Я останавливаюсь и оборачиваюсь:

— У него есть доказательства?

— Он в процессе. Речь идет о взятках на федеральном уровне. До семи лет назад в сети не было фотографий этих двоих. Он думает, что у нее могут быть связи. Удостоверение личности мафиозного уровня. Это высший уровень тревоги, черт возьми.

— Мафия? Нет. У нее нет связей. Она не мошенница. Я тебе говорю, — отвечаю я.

— Наш парень когда-нибудь ошибался? — спрашивает Бретт. — А? Нет, никогда.
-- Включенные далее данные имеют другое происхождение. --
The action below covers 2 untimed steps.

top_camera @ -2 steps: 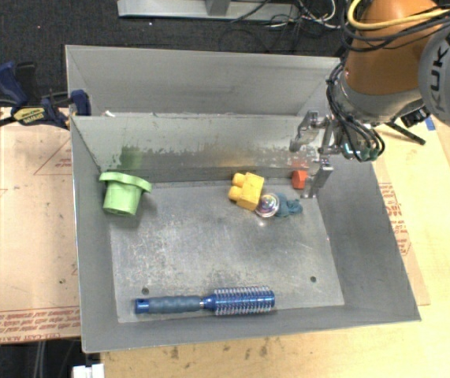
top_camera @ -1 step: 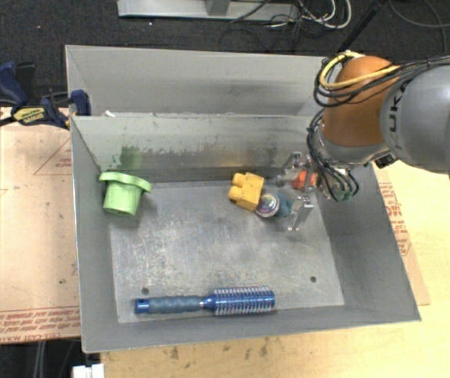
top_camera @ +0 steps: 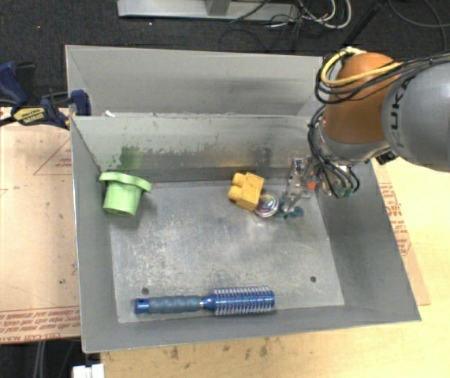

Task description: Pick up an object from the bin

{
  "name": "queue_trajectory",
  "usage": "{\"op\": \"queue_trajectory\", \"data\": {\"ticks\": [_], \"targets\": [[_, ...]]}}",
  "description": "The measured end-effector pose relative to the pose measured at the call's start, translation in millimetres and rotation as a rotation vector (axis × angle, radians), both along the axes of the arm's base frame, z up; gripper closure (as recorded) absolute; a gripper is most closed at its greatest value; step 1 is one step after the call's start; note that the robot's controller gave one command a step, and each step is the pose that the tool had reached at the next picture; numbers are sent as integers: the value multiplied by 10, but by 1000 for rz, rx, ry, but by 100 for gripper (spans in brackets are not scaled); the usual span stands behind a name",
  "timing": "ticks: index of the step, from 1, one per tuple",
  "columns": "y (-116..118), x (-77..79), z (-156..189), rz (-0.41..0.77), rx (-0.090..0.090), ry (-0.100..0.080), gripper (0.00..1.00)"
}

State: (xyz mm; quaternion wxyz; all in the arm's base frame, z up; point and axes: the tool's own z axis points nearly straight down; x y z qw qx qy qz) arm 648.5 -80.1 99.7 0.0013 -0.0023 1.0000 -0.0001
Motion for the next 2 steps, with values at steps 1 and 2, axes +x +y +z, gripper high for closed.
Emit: {"op": "queue_trajectory", "data": {"ticks": [1,2], "targets": [[-171,73,-91,-23,5,-7,100],[-307,29,-149,-42,7,-16,100]]}}
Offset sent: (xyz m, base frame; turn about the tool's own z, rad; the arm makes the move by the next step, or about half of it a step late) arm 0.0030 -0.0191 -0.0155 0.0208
Вытащи свою голову из задницы. Она выдавала себя за укротителя домашних животных и обманывала старую леди.

— Она возвращает компанию.

— О, это она тебе сказала?

— Не прямым текстом.

— Она возвращает компанию. Но сделает ли она это? Она оформила бумаги?
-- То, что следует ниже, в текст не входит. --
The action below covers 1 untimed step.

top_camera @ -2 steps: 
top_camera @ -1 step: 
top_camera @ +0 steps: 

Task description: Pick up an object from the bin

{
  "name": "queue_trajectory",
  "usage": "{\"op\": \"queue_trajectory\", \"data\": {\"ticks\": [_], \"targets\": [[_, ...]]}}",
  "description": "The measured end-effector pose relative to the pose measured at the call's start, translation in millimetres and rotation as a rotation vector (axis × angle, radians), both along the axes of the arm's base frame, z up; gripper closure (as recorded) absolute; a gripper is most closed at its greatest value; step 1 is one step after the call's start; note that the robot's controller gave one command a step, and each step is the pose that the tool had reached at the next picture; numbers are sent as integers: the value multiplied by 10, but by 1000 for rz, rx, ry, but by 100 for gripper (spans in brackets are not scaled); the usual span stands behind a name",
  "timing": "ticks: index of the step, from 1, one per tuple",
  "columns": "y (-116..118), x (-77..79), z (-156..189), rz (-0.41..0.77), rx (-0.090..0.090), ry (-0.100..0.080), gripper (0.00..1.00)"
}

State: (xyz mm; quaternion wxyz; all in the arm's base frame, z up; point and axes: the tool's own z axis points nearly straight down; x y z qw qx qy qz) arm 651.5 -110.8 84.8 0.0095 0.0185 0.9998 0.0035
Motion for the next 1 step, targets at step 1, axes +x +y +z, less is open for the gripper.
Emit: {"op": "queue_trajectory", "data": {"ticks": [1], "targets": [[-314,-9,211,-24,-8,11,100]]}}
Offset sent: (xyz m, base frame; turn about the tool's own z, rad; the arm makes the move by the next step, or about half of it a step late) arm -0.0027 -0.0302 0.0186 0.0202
— Я думаю, в завещании есть что-то еще. Я не знаю. Она занимается этим не из-за денег.

— Ты, блядь, издеваешься надо мной? Постой. Ты трахаешь ее.

— Нет, я говорю тебе, как есть.

— Чувак. Ты даже не знаешь ее имени!

— Может быть много причин, по которым удостоверение личности может быть фальшивым, — говорю я. — Она может от кого-то скрываться.

— Да, так и есть, — отвечает он, голос сочится сарказмом.

— Отвали, — говорю я. — Все под контролем.

— Это часть с «хорошим полицейским»? Она там или что-то в этом роде?

— Пусть продолжает копать, — произношу. Я думаю о том, как она говорила, что ее ненавидели. Запугивали. Это было связано с колодцем? Кто-то бросил ее в колодец? Или еще хуже? Неужели она так боится кого-то, что ей пришлось сменить имя, чтобы скрыться от них? — Действуй. Узнай о ней все.

На линии повисла тишина. Его это не устраивает. Более того, ему не нравится, что я не рассказываю ему о своих мыслях. Было время, когда я всем с ним делился.

— Хорошо, — наконец говорит он. — И я зарезервировал столик в «Эль Капитан» на завтра в шесть.

— Что?

— Чувак, — говорит Бретт. — Благотворительный вечер Скэнланда? Якабовски?

Я закрываю глаза.

В какой-то момент реальная жизнь должна была вмешаться.

Майк Скэнланд — политик городского совета, которого мы поддерживаем по разным причинам. Благотворительное мероприятие. Мы берем сестер Якабовски, которые занимают высокие посты в этой кампании. Они вдвоем, а также мы с Бреттом часто обсуждаем проблемы друг друга на собраниях по сбору средств.

— Можно мне посидеть там, или ты собираешься все испортить?

Я поднимаю глаза и вижу ее.

— Я собираюсь все испортить, — говорю я.

Она упирает руки в бедра, и прежде чем я успеваю остановиться, подскакиваю и сажаю ее к себе на колени. Она вскрикивает, смеется и обнимает меня за шею, и то, как мы подходим друг другу, ощущается будто она сидела на моих коленях целую вечность, словно наши тела знают, как слиться друг с другом.

Я закрываю глаза, наслаждаясь ею. Жаль, что я не могу остаться здесь и забыть о Бретте и всей его ерунде. Должно же быть какое-то объяснение. Я должен просто рассказать ей все, что знаю, и спросить ее.

Но что, если…

— Эта стойка регистрации, — говорит она. — Как только соединим все части? И можно будет полировать? Верно?

— Мы справились, — говорю я, пытаясь отогнать остатки сомнения, пылающие в глубине моего сознания. Я ей доверяю. Но заслуживающие доверия люди попадают в плохие ситуации. Они прыгают выше головы.